Bank, airline sites go dark briefly in broad internet outage

A slew of websites operated by financial institutions, governments and airlines including Hong Kong Exchanges & Clearing and Australia’s central bank went down briefly Thursday in the second global internet outage in two weeks.

Some of the outages, including those that affected Commonwealth Bank of Australia, Westpac Banking and Australia & New Zealand Banking Group, were linked to a failure at Akamai Technologies, which helps clients manage web services, people familiar with the matter said, asking not to be identified discussing internal affairs. The Reserve Bank of Australia was forced to cancel a scheduled bond-buying operation Thursday, blaming “technical difficulties.” The central bank said it had adopted workarounds and its website was now back up and running.

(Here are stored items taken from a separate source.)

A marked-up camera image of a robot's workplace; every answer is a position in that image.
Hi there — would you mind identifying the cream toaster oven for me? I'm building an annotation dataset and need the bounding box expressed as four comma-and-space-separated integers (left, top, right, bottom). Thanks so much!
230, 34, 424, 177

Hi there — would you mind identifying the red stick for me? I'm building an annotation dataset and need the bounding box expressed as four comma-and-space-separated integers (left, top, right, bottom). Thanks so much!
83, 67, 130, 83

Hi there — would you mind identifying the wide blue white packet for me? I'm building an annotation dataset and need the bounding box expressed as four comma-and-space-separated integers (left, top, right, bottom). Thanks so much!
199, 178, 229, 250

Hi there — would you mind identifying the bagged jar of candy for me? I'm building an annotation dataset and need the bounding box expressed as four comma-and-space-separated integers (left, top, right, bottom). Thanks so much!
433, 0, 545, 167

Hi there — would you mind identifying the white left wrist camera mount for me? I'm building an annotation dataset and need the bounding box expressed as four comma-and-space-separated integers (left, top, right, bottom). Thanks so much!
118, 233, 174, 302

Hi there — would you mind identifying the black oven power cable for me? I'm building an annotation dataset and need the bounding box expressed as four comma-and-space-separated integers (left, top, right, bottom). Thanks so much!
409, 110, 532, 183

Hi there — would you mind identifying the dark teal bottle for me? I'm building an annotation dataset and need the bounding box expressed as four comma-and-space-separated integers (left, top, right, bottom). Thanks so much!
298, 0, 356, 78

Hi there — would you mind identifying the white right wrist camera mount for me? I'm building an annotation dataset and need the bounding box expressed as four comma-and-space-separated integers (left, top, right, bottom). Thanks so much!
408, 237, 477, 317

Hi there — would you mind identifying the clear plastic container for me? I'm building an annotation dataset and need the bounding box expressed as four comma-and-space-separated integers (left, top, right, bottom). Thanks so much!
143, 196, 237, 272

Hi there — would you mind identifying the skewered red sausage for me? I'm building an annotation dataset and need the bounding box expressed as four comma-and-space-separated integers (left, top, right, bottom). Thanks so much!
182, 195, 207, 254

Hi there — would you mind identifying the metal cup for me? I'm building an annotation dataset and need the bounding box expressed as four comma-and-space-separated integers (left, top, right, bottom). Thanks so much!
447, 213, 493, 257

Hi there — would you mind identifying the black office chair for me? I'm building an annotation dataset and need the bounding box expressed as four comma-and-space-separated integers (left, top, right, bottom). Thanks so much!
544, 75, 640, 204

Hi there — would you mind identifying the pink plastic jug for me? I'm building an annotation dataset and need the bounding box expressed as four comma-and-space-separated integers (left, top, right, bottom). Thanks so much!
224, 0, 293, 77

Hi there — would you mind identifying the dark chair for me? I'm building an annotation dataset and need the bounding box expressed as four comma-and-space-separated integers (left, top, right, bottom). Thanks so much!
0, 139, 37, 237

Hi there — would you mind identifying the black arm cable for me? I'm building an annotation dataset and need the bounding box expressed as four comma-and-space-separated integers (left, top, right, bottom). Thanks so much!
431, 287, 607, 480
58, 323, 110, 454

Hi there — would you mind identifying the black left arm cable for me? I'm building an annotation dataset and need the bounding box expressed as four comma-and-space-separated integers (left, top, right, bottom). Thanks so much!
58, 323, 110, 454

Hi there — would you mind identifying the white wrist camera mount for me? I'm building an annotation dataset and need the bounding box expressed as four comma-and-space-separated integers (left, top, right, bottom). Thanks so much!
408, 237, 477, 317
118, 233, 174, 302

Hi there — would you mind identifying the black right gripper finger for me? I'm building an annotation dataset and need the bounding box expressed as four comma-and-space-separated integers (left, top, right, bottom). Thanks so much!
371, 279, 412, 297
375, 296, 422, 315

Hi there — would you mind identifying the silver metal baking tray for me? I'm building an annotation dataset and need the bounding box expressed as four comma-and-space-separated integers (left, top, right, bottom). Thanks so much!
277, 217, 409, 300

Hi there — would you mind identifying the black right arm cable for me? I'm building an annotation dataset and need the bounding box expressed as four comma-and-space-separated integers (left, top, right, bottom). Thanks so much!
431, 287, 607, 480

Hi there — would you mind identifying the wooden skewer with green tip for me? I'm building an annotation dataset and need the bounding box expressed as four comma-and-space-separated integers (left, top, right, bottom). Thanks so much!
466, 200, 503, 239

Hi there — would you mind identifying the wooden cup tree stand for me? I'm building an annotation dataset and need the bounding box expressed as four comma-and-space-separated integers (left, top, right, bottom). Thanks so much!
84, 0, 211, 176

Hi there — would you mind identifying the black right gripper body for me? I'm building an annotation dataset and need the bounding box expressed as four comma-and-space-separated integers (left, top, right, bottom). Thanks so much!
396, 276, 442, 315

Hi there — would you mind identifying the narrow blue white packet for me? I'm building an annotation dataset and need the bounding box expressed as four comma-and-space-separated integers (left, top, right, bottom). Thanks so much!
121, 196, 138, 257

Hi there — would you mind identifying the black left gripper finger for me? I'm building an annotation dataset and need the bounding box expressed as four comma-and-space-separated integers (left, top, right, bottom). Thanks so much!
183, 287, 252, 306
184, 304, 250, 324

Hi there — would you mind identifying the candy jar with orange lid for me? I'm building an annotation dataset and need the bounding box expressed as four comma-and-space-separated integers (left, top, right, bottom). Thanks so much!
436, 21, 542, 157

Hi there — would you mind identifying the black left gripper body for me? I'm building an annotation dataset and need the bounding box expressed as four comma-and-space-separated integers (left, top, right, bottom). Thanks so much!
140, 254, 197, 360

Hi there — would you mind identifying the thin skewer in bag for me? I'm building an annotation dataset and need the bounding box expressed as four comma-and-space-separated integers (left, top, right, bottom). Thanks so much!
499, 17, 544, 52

Commonwealth Bank of Australia office in Sydney
Brent Lewin/Bloomberg

The widespread downtime recalled an hourlong global outage earlier this month, triggered by a software failure at the content delivery platform Fastly. The resultant cascading failures, which affected services from Amazon.com to Shopify and Stripe, served as a stark reminder of how exposed the world’s biggest websites are to the impact of disruptions ranging from simple human error to coordinated cyberattack.

Akamai said in a statement it was aware of the issue and “actively working to restore services as soon as possible.” The website tracker Downdetector.com initially flagged hundreds of user complaints about outages affecting Southwest Airlines, Delta Air Lines and Automatic Data Processing. Other websites pinpointed included those operated by Vanguard, E-Trade and Navy Federal Credit Union.

Many of the websites affected on Thursday recovered within the hour, some after rerouting to other providers. Companies including Hong Kong’s exchange and Southwest said they were investigating the incident, without elaborating. “The pause in connectivity did not impact our operation,” Southwest said in an emailed response to questions.

It was unclear what triggered the incidents Thursday. In Fastly’s case, a valid software configuration change by one of its customers triggered a previously undiscovered bug, introduced during a May 12 software deployment. Fastly quickly identified an issue with its content delivery network and announced it was rolling out a fix just 46 minutes after acknowledging a problem. Sites began to spring back to life soon afterward.

Akamai is one of a number of high-level website and application hosting services that large enterprises use to serve content to millions of users simultaneously.

Rather than hosting all website content on a single set of servers in one location, Fastly’s so-called edge computing model puts servers in dozens of locations, allowing websites to serve pages to users from physical locations closest to them. This cuts lag time, speeding up page-loading and spreading the burden on individual servers.

These vast and complex setups are run by just a few companies, such as Fastly and Cloudflare. The global edge computing market was valued at $4.68 billion in 2020 and is expected to expand at a compound annual growth rate of 38.4% from 2021 to 2028, according to a recent analysis by Grand View Research.

While these setups usually work perfectly, their complexity means that even a simple error in a configuration file can trigger chain reactions of outages. For users, most of whom rarely need to think about how the internet works, that can come as a shock.